[Data items]
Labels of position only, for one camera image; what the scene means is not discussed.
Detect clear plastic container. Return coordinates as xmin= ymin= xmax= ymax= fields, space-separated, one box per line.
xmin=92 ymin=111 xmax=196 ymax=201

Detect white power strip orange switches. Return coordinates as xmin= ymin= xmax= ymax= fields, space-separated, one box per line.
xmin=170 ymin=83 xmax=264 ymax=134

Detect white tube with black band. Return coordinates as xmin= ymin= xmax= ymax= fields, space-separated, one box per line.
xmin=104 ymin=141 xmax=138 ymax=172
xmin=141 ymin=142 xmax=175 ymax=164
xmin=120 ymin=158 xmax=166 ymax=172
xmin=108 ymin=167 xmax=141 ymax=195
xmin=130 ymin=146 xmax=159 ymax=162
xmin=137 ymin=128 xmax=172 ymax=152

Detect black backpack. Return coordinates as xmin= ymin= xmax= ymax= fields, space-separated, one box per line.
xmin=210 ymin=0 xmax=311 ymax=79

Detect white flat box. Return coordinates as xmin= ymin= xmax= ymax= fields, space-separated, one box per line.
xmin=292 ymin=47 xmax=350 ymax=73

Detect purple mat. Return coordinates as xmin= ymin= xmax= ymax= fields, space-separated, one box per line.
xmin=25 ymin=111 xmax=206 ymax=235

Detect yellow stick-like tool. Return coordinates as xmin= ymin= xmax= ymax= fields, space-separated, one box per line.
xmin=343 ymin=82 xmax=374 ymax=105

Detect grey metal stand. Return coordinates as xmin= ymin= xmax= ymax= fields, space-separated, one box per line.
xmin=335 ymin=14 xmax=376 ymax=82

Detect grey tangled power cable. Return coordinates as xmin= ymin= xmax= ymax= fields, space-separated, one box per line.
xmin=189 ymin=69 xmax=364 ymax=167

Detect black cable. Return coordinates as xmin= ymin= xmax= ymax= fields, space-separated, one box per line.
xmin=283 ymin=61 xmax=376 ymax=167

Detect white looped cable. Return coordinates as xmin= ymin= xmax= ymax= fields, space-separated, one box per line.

**Problem to solve:** Set down the entries above once more, verbatim.

**Your response:**
Labels of position only, for one camera image; what the scene means is not discussed.
Detect clear plastic container. Return coordinates as xmin= ymin= xmax= ymax= fields, space-separated, one box per line.
xmin=92 ymin=111 xmax=196 ymax=201

Detect white power strip orange switches. Return coordinates as xmin= ymin= xmax= ymax= fields, space-separated, one box per line.
xmin=170 ymin=83 xmax=264 ymax=134

Detect white tube with black band. Return coordinates as xmin= ymin= xmax= ymax= fields, space-separated, one box per line.
xmin=104 ymin=141 xmax=138 ymax=172
xmin=141 ymin=142 xmax=175 ymax=164
xmin=120 ymin=158 xmax=166 ymax=172
xmin=108 ymin=167 xmax=141 ymax=195
xmin=130 ymin=146 xmax=159 ymax=162
xmin=137 ymin=128 xmax=172 ymax=152

Detect black backpack. Return coordinates as xmin= ymin= xmax= ymax= fields, space-separated, one box per line.
xmin=210 ymin=0 xmax=311 ymax=79

Detect white flat box. Return coordinates as xmin= ymin= xmax= ymax= fields, space-separated, one box per line.
xmin=292 ymin=47 xmax=350 ymax=73

Detect purple mat. Return coordinates as xmin= ymin= xmax= ymax= fields, space-separated, one box per line.
xmin=25 ymin=111 xmax=206 ymax=235

Detect yellow stick-like tool. Return coordinates as xmin= ymin= xmax= ymax= fields, space-separated, one box per line.
xmin=343 ymin=82 xmax=374 ymax=105

Detect grey metal stand. Return coordinates as xmin= ymin= xmax= ymax= fields, space-separated, one box per line.
xmin=335 ymin=14 xmax=376 ymax=82

Detect grey tangled power cable. Return coordinates as xmin= ymin= xmax= ymax= fields, space-separated, one box per line.
xmin=189 ymin=69 xmax=364 ymax=167

Detect black cable. Return coordinates as xmin= ymin= xmax= ymax= fields, space-separated, one box per line.
xmin=283 ymin=61 xmax=376 ymax=167

Detect white looped cable. Return coordinates as xmin= ymin= xmax= ymax= fields, space-separated, one box per line.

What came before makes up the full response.